** Opening Material provided block **

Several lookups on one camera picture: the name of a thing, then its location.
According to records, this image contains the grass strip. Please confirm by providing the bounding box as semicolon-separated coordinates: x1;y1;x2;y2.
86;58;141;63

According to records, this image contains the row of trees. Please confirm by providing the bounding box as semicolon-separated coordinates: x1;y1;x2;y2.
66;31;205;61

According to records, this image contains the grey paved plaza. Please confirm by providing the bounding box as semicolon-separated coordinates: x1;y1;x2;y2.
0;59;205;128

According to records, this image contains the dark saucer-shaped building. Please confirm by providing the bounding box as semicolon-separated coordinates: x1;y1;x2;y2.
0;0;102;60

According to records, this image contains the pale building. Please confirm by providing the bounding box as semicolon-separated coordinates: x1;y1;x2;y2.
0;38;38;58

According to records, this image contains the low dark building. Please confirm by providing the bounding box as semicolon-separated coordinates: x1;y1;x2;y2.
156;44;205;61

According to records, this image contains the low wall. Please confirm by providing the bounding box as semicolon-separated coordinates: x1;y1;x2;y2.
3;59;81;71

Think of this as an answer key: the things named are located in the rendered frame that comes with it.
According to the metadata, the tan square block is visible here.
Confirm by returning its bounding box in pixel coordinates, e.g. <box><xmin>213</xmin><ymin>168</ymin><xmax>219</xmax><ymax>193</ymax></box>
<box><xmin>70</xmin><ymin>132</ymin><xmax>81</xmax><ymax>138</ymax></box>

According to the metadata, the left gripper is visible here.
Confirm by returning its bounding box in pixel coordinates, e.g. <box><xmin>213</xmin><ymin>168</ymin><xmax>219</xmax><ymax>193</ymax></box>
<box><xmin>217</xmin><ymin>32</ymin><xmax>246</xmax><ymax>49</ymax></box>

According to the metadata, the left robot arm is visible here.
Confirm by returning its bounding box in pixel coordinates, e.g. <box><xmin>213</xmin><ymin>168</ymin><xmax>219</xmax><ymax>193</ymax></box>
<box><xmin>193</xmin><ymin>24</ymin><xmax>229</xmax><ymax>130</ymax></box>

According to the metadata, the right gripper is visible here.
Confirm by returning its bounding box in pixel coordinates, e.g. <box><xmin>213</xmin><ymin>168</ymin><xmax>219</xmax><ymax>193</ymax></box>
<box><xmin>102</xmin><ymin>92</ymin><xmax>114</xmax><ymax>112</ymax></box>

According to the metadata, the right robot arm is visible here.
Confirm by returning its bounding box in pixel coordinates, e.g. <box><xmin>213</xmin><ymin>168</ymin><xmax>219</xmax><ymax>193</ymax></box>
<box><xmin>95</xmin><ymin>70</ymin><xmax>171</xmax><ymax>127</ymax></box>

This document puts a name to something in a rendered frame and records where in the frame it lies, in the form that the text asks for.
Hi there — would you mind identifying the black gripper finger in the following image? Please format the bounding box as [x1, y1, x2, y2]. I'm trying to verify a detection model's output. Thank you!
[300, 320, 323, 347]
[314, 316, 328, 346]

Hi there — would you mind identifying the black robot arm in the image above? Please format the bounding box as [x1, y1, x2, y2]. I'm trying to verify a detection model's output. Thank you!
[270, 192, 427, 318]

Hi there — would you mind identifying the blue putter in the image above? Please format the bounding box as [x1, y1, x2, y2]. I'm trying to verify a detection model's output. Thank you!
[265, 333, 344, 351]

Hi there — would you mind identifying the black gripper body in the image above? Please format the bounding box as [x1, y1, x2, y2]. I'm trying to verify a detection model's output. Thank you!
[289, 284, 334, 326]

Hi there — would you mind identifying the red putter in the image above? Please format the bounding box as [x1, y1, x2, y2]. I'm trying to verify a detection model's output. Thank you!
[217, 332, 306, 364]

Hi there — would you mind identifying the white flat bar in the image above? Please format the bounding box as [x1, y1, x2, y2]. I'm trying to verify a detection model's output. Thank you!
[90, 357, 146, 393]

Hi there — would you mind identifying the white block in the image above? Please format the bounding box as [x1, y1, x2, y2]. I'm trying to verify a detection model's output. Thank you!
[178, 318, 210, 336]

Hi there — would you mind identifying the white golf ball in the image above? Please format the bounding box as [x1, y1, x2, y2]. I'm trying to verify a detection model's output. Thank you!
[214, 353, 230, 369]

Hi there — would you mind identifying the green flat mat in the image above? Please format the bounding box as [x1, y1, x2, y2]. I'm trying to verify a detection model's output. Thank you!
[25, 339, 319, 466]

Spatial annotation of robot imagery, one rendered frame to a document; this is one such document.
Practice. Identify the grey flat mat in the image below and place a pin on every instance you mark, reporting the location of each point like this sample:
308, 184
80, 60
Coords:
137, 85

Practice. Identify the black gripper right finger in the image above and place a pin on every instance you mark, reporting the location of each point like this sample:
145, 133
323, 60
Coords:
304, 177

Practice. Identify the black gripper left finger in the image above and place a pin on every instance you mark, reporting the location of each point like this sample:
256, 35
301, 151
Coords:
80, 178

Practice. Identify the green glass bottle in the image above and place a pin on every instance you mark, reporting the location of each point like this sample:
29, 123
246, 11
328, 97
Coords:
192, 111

** Closing Material provided block **

* Exercise *
Every line in the records that holds the word "right" should be copied into the answer.

* Response to the task *
According to the metadata, the right gripper is visible here.
According to the metadata, the right robot arm is visible here.
Practice. Identify the black gripper right finger in the image above and place a pin on every instance you mark, reporting the location of each point like this sample:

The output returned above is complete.